Karabasan - Bölüm 4
Tuhaf bir hisle gözlerimi açtım.
Etraf çok karanlık ve sessizdi. Bunun bir rüya olmadığını duyularımın çok net bir şekilde
çalıştığından dolayı anladım.
Bedenim olayları anlamaya çalışırken ruhum zaten ne olacağını biliyor gibi ürküyordu.
Hareket etmeye çalıştığımda üzerimde müthiş bir baskı olduğunu hissettim fakat bu
öncekilerden farklıydı. Bu sefer biraz zorlayınca ayağa doğru doğrulabildim.
Hareket edebiliyordum. Elimi kaldırıp sağ sola oynattım.
Sanki elimde elli kilo ağırlıklar varmışta onları kaldırıyormuşum gibi zorlanıyordum.
Odamın içinde biraz göz gezdirdim.
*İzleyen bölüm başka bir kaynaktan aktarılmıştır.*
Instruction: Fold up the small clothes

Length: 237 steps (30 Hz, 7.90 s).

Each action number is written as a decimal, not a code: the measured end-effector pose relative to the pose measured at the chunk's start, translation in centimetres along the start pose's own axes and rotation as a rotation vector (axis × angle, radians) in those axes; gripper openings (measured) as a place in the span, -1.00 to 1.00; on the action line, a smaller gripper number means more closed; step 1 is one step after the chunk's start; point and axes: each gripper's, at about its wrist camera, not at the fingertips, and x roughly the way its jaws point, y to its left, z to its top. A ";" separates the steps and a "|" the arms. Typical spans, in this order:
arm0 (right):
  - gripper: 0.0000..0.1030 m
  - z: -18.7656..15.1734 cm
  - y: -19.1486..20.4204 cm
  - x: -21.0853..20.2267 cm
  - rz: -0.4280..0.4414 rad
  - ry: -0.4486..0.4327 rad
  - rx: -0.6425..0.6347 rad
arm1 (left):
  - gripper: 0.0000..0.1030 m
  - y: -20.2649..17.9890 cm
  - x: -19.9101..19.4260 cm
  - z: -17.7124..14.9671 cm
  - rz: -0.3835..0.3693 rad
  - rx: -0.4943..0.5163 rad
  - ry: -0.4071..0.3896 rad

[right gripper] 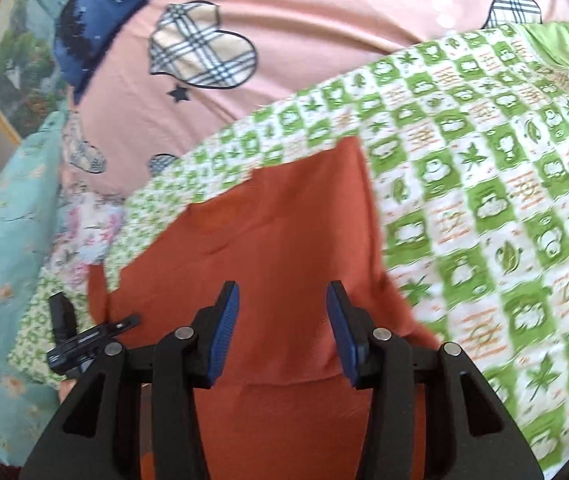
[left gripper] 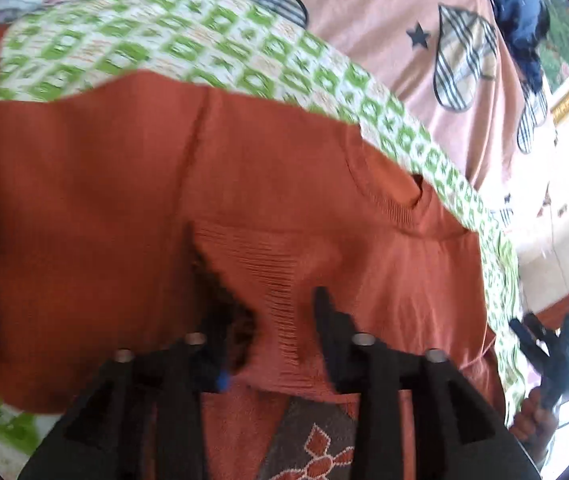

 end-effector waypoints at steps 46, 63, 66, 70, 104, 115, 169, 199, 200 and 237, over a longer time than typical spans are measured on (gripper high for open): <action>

Bir değişiklik yoktu. Kapım önceden bıraktığım gibi hala
aralık bir şekilde duruyordu. O aralığa baktığımda koridor yerine saf karanlıktan başka bir
şey görmüyordum.
Dikkatimi kapıdan çekip açık olan pencereme verdim.
Bu kasvetli ve karanlık hava da içeri çok soğuk rüzgarlar esiyordu. Bulutlar tam anlamıyla gri
rengini almıştı. Gecenin güzelliği kasvetten başka bir şeye dönüşmemişti.
Aklımda bir şey dolaşıyordu, onu yeni fark ettim.
Ben camı ne zaman açmıştım?
Odayı dolduran soğuğa karşı gidip pencereyi kapatmak istedim. Pencereye doğru bir adım
atmaya çalıştığımda ise üstümdeki ağırlıktan dolayı ilk adımı düzgün bir şekilde atamayıp
tökezledim.
Düşmeden önce yatağa tutundum. Biraz daha dikkatli adımlarla pencereye doğru yürümeye
başladım. Attığım her adımda adımlarım yavaş yavaş iyileşmeye başlıyordu. Son adımı da
attıktan sonra pencereye ulaşmıştım.
Tekrardan tökezlemeden önce bir elimle pencerenin kenarına diğer elimle de kenara itilmiş
olan perdeyi tuttum. Perdenin düşmemesi için ağırlığın çoğunu pencerenin kenarını tutmuş
olan elime veriyordum.
Perdeden elimi çekip pencerenin koluna doğru attım ve pencereyi kapadım.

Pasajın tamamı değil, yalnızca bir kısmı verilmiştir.